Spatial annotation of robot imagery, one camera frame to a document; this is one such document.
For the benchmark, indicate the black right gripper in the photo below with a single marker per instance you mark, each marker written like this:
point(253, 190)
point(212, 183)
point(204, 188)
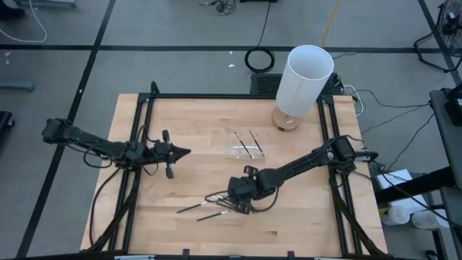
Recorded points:
point(241, 187)

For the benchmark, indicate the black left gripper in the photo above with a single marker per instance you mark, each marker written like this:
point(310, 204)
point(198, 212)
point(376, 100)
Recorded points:
point(164, 153)

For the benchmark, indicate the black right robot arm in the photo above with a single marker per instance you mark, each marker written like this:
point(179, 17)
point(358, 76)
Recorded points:
point(299, 166)

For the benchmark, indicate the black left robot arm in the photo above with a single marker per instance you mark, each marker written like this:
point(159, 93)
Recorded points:
point(108, 148)

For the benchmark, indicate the clear plastic container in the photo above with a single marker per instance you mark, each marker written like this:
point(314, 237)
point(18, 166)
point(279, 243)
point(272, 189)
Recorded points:
point(234, 154)

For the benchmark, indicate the black vented box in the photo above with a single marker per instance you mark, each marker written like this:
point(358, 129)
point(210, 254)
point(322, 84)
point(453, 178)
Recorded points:
point(265, 85)

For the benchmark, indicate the white table lamp wooden base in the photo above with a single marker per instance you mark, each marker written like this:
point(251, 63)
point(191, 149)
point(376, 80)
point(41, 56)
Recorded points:
point(303, 86)

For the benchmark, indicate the white box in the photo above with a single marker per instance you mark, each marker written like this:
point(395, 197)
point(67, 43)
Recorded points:
point(393, 178)

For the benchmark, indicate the white paper roll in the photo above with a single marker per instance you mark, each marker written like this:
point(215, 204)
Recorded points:
point(429, 219)
point(398, 215)

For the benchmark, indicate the grey metal bar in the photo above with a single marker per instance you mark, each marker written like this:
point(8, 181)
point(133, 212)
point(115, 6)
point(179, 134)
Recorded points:
point(16, 86)

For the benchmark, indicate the grey metal base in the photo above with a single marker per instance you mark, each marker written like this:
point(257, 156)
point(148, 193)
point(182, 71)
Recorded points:
point(45, 3)

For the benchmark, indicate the grey side table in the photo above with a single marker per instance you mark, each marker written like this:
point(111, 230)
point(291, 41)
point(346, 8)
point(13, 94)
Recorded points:
point(444, 137)

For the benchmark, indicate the black device on side table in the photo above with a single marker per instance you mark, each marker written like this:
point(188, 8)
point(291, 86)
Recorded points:
point(455, 108)

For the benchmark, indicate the black floor fan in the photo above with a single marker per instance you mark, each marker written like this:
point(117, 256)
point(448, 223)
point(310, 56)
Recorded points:
point(450, 25)

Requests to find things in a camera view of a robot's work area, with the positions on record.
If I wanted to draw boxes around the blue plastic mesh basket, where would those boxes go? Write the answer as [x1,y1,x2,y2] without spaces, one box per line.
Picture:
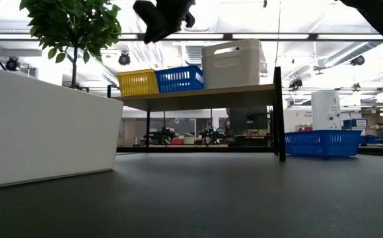
[284,129,363,158]
[154,65,205,93]

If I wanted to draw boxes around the yellow plastic mesh basket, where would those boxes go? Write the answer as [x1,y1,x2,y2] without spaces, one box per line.
[117,69,156,75]
[118,72,160,97]

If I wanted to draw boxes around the green potted plant black pot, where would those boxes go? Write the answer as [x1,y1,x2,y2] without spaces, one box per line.
[19,0,123,90]

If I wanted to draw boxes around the black computer monitor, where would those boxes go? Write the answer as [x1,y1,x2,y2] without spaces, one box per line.
[228,106,269,130]

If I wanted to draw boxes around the black table mat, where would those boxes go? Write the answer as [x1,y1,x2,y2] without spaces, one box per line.
[0,151,383,238]

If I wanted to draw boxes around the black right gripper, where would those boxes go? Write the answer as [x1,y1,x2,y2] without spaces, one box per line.
[133,0,196,44]

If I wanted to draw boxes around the blue storage bin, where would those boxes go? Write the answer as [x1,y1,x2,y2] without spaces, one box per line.
[359,135,380,145]
[342,118,368,128]

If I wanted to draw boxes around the white plastic handled basket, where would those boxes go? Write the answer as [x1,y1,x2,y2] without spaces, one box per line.
[200,38,262,53]
[201,49,262,89]
[0,64,124,191]

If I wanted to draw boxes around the wooden shelf black legs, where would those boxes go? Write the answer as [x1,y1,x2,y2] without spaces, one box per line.
[107,65,287,162]

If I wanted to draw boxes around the white cylindrical pillar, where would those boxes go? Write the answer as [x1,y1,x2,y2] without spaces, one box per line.
[311,90,343,132]

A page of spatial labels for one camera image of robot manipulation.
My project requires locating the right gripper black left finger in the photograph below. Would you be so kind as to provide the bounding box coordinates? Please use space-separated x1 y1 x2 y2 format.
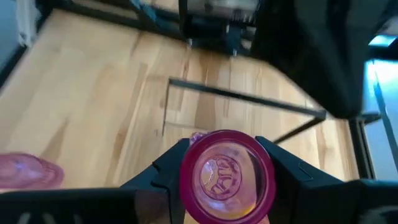
0 139 191 224

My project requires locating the pink ribbed oval glass vase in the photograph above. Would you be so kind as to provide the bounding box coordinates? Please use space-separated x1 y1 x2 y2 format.
0 152 65 190

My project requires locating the pink fluted glass vase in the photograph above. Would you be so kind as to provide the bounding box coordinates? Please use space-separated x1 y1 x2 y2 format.
179 129 277 224

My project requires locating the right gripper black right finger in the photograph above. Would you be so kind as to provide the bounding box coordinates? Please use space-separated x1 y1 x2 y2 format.
255 136 398 224

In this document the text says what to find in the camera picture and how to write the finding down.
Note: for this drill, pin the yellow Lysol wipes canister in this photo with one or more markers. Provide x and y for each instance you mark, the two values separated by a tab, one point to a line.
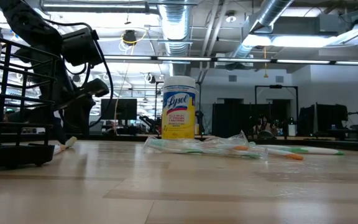
179	109

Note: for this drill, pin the black distant workstation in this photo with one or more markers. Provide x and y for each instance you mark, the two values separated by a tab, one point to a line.
328	118

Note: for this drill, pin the plastic-wrapped orange toothbrush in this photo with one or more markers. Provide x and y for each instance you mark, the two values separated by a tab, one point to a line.
241	148

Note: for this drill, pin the silver round ventilation duct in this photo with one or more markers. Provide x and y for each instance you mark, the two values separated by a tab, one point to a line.
176	25
269	12

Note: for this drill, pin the green and white toothbrush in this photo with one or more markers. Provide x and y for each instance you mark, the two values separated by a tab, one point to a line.
315	151

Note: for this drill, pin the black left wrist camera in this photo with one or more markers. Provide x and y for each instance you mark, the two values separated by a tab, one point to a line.
81	46

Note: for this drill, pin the long ceiling light strip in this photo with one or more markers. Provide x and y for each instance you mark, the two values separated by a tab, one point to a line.
182	58

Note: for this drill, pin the black ceiling-mounted device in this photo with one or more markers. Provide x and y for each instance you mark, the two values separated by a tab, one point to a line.
129	36

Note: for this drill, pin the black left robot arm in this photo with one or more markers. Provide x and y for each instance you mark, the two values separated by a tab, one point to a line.
26	21

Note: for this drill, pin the black aluminium table frame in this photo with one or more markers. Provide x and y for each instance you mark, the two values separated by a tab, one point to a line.
353	145

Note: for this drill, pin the black partition screen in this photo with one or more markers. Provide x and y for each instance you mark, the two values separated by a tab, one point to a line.
232	118

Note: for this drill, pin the black metal frame stand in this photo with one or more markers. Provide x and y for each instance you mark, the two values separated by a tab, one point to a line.
275	86

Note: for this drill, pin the black computer monitor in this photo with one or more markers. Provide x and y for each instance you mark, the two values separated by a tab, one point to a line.
120	109

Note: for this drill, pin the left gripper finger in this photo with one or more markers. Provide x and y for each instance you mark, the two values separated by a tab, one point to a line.
76	121
89	91

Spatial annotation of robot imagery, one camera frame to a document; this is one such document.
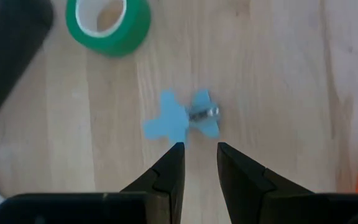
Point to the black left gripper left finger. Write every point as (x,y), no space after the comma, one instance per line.
(104,208)

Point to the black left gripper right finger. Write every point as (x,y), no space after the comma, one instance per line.
(291,208)

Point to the green tape roll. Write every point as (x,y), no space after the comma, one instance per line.
(126,37)

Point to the dark translucent plastic bin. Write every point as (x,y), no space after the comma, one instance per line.
(5,46)

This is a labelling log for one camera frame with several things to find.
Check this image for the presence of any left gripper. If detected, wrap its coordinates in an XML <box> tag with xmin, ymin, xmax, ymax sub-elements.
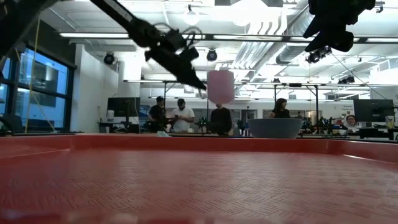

» EXERCISE AIM: Only a number is wanted here: how many lines in the entries contain the word "things"?

» OUTPUT OF THE TASK: 2